▶ Required action: Extract the listing in its entirety, keeping each line identical to the original.

▶ Dataset content:
/---

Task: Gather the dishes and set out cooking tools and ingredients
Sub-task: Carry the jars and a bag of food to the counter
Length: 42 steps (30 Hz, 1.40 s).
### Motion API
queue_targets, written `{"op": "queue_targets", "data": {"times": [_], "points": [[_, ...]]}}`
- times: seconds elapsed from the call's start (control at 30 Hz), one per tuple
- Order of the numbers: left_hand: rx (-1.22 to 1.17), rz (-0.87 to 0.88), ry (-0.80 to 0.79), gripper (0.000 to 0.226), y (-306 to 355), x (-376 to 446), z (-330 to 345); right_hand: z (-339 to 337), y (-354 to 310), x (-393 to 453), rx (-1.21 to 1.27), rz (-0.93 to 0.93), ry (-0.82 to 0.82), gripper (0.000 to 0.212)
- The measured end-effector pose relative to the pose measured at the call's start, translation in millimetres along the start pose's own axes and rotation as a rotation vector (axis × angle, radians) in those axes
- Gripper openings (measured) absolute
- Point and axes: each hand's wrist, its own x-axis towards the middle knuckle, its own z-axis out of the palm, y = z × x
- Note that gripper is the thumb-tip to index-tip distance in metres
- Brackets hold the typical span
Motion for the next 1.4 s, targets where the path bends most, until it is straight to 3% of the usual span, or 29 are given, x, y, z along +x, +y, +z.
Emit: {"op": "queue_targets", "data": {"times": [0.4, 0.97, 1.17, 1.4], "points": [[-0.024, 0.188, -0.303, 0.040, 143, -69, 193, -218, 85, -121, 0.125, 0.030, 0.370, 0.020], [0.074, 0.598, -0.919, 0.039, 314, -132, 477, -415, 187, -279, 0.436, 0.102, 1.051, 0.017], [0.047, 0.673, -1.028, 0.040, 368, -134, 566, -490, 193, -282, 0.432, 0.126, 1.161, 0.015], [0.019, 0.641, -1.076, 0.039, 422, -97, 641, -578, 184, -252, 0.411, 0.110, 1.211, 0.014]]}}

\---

▶ Solution for this problem:
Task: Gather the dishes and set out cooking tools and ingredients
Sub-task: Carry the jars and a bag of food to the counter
Length: 42 steps (30 Hz, 1.40 s).
### Motion API
queue_targets, written `{"op": "queue_targets", "data": {"times": [_], "points": [[_, ...]]}}`
- times: seconds elapsed from the call's start (control at 30 Hz), one per tuple
- Order of the numbers: left_hand: rx (-1.22 to 1.17), rz (-0.87 to 0.88), ry (-0.80 to 0.79), gripper (0.000 to 0.226), y (-306 to 355), x (-376 to 446), z (-330 to 345); right_hand: z (-339 to 337), y (-354 to 310), x (-393 to 453), rx (-1.21 to 1.27), rz (-0.93 to 0.93), ry (-0.82 to 0.82), gripper (0.000 to 0.212)
- The measured end-effector pose relative to the pose measured at the call's start, translation in millimetres along the start pose's own axes and rotation as a rotation vector (axis × angle, radians) in those axes
- Gripper openings (measured) absolute
- Point and axes: each hand's wrist, its own x-axis towards the middle knuckle, its own z-axis out of the palm, y = z × x
- Note that gripper is the thumb-tip to index-tip distance in metres
- Brackets hold the typical span
Motion for the next 1.4 s, targets where the path bends most, until it is straight to 3% of the usual span, or 29 are given, x, y, z along +x, +y, +z.
Emit: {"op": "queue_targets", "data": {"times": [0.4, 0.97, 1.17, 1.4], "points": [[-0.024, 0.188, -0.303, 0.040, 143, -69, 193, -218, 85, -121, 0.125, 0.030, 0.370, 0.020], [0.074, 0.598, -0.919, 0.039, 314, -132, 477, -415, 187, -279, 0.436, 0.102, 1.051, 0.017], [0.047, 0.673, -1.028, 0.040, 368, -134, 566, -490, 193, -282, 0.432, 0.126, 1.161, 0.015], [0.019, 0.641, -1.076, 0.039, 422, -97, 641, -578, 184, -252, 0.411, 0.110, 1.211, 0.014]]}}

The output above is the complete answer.